La memoria dell’accaduto non è in grado di seguire un percorso prestabilito dalla nostra volontà, si ricorda grazie alle situazioni che riportano alla mente episodi, date, emozioni.
Non si riesce a dare un filo logico e al tempo stesso veritiero al proprio passato al di fuori di questa prassi, al meno di mentire .
Ci sono passaggi della mia vita che non mi sento ancora di affrontare avvolti come sono in una nebbia capace di renderli sfuggenti, poco certi. Forse proprio perché sono stati gravi e determinanti, come la morte di mia sorella o la divisone da mio marito, necessitano di più ricerche.
Procedo nel tempo ricordando le case da me abitate e legate queste sì, sicuramente, agli episodi della mia vita. Salto, per ora, un anno intero di ricordi ancora nebulosi: dalle prime separazioni all’interno del mio matrimonio con Carlo Vanzina, ai primi tradimenti, alle prime fughe.
Lo salto perché non ne ho chiara la cronologia, attendo qualche riscontro illuminante sull’argomento con qualcuno dei protagonisti della mia vita.
Aspetto di confrontarmi con loro, al fine di udire episodi certi e, prima di rivelare , necessito che qualcuno mi ponga le domande giuste stimolando così la mia memoria, proprio come avviene nell’interrogatorio al commissariato di polizia nel film “Una pura formalità” di Tornatore. Il ricordo viaggia anche su una singola immagine, una parola , un nome, una località…capaci di sollecitarne il ritorno!
Palazzo Orsini sul retro poggia su Teatro Marcello
Le case, più volte cambiate durante gli anni ‘70, conservano ognuna un legame certo con l’accaduto.
Palazzo Orsini a Roma, dietro Teatro Marcello è stata la mia prima casa da separata e da single dopo la breve convivenza a casa di Gianni Rossi con Carlo Torlonia, nei vicoli di Trastevere.
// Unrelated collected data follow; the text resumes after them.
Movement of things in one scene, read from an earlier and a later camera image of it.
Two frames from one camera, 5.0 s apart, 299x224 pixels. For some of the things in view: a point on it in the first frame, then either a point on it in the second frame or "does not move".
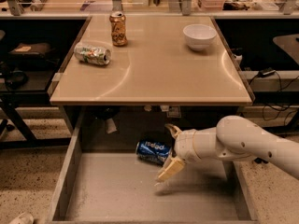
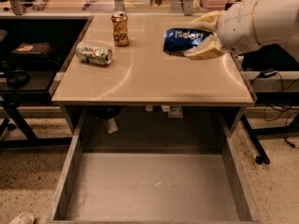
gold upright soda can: x=118 y=28 does not move
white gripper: x=184 y=146 → x=237 y=26
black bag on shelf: x=34 y=55 does not move
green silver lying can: x=91 y=53 does not move
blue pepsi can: x=153 y=150 → x=177 y=40
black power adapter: x=266 y=72 does not move
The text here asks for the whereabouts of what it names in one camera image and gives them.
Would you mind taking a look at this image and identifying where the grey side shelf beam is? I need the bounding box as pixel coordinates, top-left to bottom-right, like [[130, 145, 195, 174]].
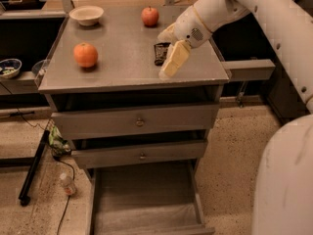
[[222, 60, 275, 82]]

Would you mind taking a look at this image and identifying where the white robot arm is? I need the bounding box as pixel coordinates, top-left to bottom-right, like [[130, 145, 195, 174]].
[[158, 0, 313, 235]]

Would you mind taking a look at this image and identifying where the clear plastic bottle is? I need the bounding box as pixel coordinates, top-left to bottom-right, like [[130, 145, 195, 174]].
[[60, 173, 76, 196]]

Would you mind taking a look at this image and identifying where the green snack bag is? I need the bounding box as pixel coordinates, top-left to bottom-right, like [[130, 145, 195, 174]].
[[48, 126, 71, 157]]

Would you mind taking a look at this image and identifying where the black floor cable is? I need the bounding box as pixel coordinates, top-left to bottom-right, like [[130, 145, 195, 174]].
[[0, 81, 76, 235]]

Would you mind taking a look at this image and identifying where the clear plastic cup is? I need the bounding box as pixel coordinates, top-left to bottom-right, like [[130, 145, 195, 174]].
[[31, 60, 49, 76]]

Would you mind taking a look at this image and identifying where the grey top drawer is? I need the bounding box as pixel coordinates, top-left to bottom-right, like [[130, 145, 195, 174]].
[[52, 103, 219, 140]]

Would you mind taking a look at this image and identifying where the red apple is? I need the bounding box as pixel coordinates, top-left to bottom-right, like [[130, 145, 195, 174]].
[[141, 7, 159, 26]]

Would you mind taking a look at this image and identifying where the grey drawer cabinet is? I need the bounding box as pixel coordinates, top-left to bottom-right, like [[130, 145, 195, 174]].
[[37, 5, 230, 235]]

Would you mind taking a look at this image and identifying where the dark snack bar packet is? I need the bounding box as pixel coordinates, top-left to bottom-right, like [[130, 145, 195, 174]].
[[154, 42, 170, 66]]

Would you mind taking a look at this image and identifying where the orange fruit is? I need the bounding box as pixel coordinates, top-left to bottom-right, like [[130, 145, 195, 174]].
[[73, 42, 98, 68]]

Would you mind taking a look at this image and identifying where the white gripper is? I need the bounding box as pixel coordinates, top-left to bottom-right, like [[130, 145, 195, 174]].
[[157, 6, 212, 79]]

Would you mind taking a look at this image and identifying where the grey open bottom drawer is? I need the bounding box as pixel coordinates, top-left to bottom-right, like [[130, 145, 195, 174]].
[[86, 161, 215, 235]]

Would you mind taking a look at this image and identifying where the black metal leg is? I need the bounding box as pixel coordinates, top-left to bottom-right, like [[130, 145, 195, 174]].
[[19, 130, 50, 207]]

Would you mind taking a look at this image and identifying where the beige bowl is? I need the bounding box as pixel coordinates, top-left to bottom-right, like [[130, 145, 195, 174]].
[[69, 6, 104, 26]]

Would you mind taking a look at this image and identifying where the grey middle drawer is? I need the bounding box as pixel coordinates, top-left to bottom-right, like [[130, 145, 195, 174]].
[[72, 140, 207, 168]]

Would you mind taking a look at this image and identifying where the blue patterned bowl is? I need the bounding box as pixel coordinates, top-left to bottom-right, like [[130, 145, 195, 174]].
[[0, 59, 22, 79]]
Là dove , davanti all’Isola Tiberina, proprio a fianco dell’allora moderno Anagrafe e ai bordi del ghetto ebreo Stefano Almagià, nei momenti difficili prima della separazione, mi aveva offerto ospitalità, nella sua piccola dependance sotto l’appartamento dei genitori.
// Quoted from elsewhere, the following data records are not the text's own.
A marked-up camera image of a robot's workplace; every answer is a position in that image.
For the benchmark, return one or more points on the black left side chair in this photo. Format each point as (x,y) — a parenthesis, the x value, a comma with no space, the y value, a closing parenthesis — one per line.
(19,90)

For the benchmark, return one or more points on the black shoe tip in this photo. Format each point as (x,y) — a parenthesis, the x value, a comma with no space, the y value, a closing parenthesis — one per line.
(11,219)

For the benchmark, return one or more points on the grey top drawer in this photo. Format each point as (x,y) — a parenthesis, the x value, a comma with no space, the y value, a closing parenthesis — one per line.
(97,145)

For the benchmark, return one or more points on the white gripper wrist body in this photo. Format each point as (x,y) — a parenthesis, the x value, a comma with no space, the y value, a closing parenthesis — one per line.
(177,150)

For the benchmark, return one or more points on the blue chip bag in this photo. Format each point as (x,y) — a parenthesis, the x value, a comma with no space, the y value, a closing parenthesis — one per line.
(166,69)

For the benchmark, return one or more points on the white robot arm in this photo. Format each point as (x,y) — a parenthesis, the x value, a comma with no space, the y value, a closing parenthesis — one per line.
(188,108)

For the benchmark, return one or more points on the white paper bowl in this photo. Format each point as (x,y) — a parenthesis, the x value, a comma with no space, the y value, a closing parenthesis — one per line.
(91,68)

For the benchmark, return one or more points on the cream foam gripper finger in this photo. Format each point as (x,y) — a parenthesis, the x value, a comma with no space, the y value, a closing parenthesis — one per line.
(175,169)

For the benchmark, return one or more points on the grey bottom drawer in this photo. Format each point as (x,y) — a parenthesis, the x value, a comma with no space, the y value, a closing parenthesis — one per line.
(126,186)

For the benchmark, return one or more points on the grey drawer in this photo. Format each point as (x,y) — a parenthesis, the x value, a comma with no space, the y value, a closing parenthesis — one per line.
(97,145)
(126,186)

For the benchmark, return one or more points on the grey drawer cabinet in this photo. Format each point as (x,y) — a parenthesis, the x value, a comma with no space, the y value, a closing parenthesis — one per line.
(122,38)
Un minuscolo studiò dalle pareti grigie dove soleva ricevere in libertà gli amici sfoggiando ai piedi un paio di babbucce orientali in pelle, all’epoca molto invidiate. Era il periodo dei Genesis, di Tubular Bells di Mike Oldfield ascoltato centinaia di volte per assaporarne tutte le sfumature amplificate dagli spinelli che avevamo incominciato a fumare in compagnia.
Tubular Bells
“Roll an other one…” per perdere la cognizione di una vita di cui continuavamo a non capire i contorni e l’importanza. Allora la musica sembrava restituirci i significati: chiudevamo gli occhi e ci lasciavamo trasportare dimenticando, fatto gravissimo, il presente. Perché gravissimo ? Perché dissociandoci e allontanandoci dalla realtà dimenticavamo di vivere! Non affrontavamo la problematica della vita, preferendo sognare…credendo fosse quella la via.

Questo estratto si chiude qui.